For sample implementatations, see MLJ's [built-in
For sample implementations, see MLJ's [built-in
transformers](https://github.com/JuliaAI/MLJModels.jl/blob/dev/src/builtins/Transformers.jl)
and the clustering models at
[MLJClusteringInterface.jl](https://github.com/jbrea/MLJClusteringInterface.jl).
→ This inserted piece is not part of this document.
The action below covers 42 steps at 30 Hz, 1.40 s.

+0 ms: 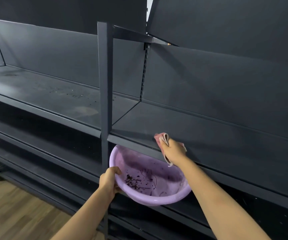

## Transformers requiring a target variable in training

An `Unsupervised` model that is not `Static` may include a second argument `y` in it's
`fit` signature, as in `fit(::MyTransformer, verbosity, X, y)`. For example, some feature
selection tools require a target variable `y` in training. (Unlike `Supervised` models, an
`Unsupervised` model is not required to implement `predict`, and in pipelines it is the
output of `transform`, and not `predict`, that is always propagated to the next model.) Such a
model should overload the trait `target_in_fit`, as in this example:

```julia
MLJModelInterface.target_in_fit(::Type{<:MyTransformer}) = true
```

This ensures that such models can appear in pipelines, and that a target provided to the
pipeline model is passed on to the model in training.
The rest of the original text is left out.